:: WORK TO BE COMPLETED ::
The lines needed are those below that contain the word "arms"; copy each one.

:: SUPPLIED MATERIAL ::
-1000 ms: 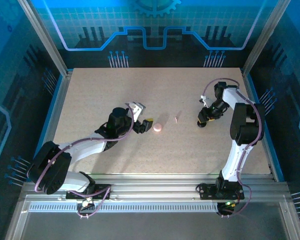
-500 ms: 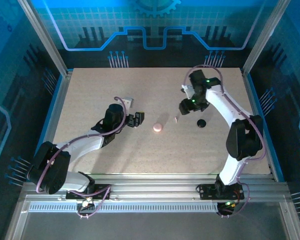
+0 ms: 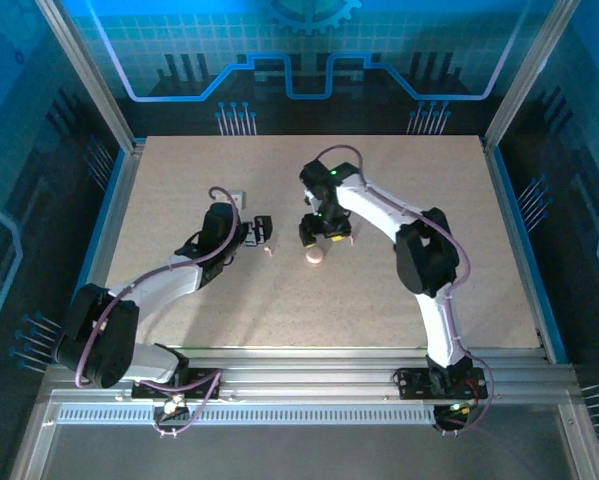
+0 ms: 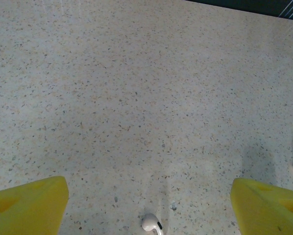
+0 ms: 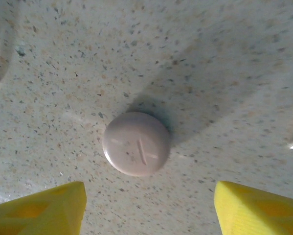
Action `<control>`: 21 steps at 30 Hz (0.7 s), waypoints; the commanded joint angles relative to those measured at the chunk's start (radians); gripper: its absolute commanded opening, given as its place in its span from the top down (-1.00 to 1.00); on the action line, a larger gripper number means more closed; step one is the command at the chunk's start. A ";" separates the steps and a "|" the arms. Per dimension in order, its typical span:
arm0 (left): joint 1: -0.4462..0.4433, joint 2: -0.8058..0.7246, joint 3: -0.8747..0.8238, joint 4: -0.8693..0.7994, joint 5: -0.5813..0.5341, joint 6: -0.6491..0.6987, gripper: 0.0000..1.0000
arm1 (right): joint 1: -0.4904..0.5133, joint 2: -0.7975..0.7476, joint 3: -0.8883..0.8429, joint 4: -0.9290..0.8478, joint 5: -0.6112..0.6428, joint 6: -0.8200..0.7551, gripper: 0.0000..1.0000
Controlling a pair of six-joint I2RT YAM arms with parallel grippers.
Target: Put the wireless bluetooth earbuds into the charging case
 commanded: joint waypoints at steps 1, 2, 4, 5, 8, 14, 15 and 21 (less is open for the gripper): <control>0.014 -0.021 0.026 -0.026 -0.017 -0.019 -0.74 | 0.014 0.051 0.068 -0.086 -0.001 0.055 -0.43; 0.016 -0.021 0.027 -0.024 -0.016 -0.019 -0.74 | 0.017 0.062 0.077 -0.086 -0.003 0.056 -0.45; 0.018 -0.020 0.025 -0.022 -0.011 -0.022 -0.74 | 0.023 0.083 0.091 -0.088 -0.002 0.058 -0.46; 0.018 -0.019 0.026 -0.021 -0.008 -0.024 -0.74 | 0.025 0.097 0.099 -0.092 -0.003 0.058 -0.46; 0.020 -0.016 0.025 -0.018 -0.003 -0.025 -0.74 | 0.028 0.119 0.111 -0.097 -0.001 0.059 -0.45; 0.023 -0.015 0.022 -0.011 0.004 -0.027 -0.74 | 0.031 0.143 0.116 -0.092 -0.015 0.059 -0.44; 0.024 -0.014 0.022 -0.010 0.006 -0.029 -0.74 | 0.031 0.143 0.116 -0.091 -0.017 0.059 -0.43; 0.026 -0.010 0.022 -0.007 0.015 -0.032 -0.74 | 0.035 0.191 0.120 -0.077 -0.040 0.055 -0.39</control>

:: EXERCISE RESPONSE ::
Action `<control>`: 21 steps at 30 Hz (0.7 s), waypoints; the commanded joint angles relative to those measured at the chunk's start (radians); gripper: its absolute commanded opening, given as its place in its span from the top down (-1.00 to 1.00); on the action line, a larger gripper number means more closed; step one is the command at the chunk's start. A ";" separates the steps and a "|" the arms. Per dimension in order, its typical span:
Controlling a pair of six-joint I2RT YAM arms with parallel grippers.

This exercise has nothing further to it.